>>>>
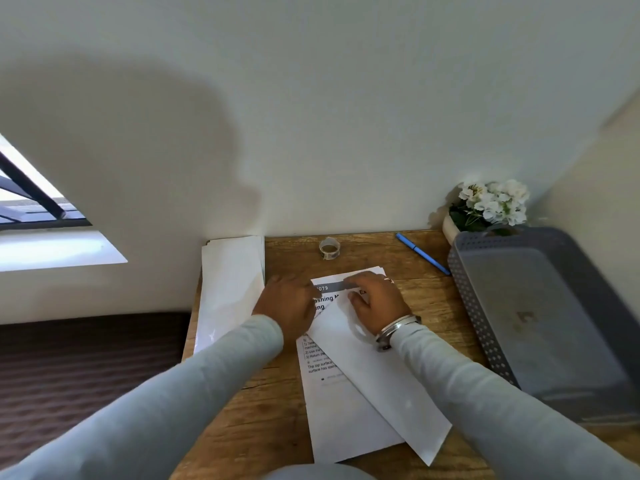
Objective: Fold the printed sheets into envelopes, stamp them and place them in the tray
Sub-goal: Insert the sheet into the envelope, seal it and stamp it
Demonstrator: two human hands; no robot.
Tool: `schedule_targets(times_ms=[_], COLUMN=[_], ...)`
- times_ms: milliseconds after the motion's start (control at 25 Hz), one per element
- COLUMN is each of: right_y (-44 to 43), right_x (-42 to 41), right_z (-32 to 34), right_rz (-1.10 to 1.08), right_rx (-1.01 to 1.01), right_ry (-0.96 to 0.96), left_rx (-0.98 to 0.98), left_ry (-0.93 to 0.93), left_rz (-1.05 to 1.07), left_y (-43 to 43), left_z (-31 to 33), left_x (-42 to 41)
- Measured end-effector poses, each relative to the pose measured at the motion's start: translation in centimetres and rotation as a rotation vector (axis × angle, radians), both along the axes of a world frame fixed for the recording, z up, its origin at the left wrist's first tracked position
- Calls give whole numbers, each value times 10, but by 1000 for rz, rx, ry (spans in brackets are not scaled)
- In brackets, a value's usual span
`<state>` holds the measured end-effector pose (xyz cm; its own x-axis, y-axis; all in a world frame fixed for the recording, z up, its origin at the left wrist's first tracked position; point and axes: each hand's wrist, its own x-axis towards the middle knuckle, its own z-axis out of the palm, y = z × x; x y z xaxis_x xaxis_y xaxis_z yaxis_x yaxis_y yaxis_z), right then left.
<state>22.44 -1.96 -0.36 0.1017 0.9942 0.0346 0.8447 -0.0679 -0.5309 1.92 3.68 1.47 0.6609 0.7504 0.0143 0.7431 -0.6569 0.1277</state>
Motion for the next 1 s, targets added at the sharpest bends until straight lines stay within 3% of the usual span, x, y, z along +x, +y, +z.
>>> schedule_targets(times_ms=[280, 520, 720, 1000], right_y=[24, 20, 22, 23], right_x=[6, 8, 17, -4], right_z=[5, -1, 2, 13], right_rz=[-246, -272, -309, -233], right_rx=[20, 24, 27, 120], right_ry=[402, 506, 522, 561], left_rx=[-92, -149, -315, -354], left_ry=[-26, 60, -210, -446], left_rz=[89, 125, 155, 146], left_y=[60, 79, 73, 26], left_z=[12, 0, 11, 27], left_x=[57, 73, 67, 41])
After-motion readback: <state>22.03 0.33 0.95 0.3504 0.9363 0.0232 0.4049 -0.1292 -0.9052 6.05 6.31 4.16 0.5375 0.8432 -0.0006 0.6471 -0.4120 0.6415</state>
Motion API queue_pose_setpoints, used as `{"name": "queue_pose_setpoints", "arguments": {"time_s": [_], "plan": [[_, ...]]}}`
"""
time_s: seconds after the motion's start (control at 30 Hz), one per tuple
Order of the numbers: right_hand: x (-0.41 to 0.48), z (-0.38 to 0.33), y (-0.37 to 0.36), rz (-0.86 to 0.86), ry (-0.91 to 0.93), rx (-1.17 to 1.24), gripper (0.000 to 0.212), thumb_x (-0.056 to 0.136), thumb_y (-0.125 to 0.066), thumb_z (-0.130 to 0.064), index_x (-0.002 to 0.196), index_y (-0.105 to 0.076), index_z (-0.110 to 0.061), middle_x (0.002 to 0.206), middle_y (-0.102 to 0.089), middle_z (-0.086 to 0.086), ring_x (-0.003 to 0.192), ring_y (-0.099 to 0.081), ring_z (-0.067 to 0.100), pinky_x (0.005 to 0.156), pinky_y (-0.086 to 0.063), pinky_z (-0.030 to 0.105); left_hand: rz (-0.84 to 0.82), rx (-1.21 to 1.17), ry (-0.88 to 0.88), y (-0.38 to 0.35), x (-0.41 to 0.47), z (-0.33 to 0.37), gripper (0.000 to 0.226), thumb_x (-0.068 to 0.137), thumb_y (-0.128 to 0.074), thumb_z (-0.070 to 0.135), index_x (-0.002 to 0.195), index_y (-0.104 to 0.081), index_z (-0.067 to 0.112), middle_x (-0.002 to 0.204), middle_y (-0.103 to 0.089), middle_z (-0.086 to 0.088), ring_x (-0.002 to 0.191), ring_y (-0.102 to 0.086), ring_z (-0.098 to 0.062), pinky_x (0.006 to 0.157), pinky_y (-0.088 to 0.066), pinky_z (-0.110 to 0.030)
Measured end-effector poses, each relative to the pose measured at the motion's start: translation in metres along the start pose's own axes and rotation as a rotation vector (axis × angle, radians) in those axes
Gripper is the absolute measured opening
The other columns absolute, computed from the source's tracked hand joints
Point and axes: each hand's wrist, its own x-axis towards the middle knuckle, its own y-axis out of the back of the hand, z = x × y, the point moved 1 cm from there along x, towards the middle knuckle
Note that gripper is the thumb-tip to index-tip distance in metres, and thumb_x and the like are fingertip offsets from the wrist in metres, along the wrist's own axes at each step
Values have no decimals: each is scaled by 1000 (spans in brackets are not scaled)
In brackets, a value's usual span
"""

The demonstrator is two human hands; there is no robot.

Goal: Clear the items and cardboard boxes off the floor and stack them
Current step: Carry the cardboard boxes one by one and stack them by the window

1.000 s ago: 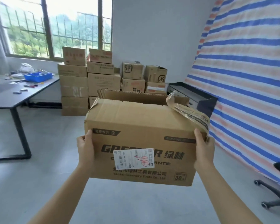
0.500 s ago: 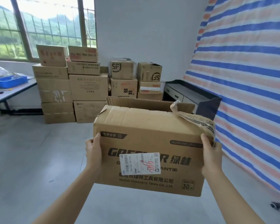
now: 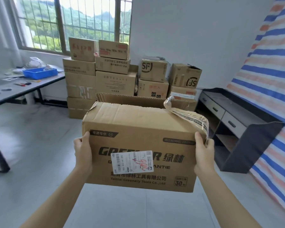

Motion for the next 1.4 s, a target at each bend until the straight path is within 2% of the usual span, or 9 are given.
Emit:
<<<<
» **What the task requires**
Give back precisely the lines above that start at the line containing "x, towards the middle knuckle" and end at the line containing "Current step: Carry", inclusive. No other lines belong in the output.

» **Exercise output**
Point and axes: each hand's wrist, its own x-axis towards the middle knuckle, its own y-axis out of the back of the hand, z = x × y, the point moved 1 cm from there along x, towards the middle knuckle
Note that gripper is the thumb-tip to index-tip distance in metres, and thumb_x and the like are fingertip offsets from the wrist in metres, along the wrist's own axes at each step
Values have no decimals: each is scaled by 1000 (spans in brackets are not scaled)
In brackets, a value's usual span
"""

The demonstrator is two human hands; there is no robot.

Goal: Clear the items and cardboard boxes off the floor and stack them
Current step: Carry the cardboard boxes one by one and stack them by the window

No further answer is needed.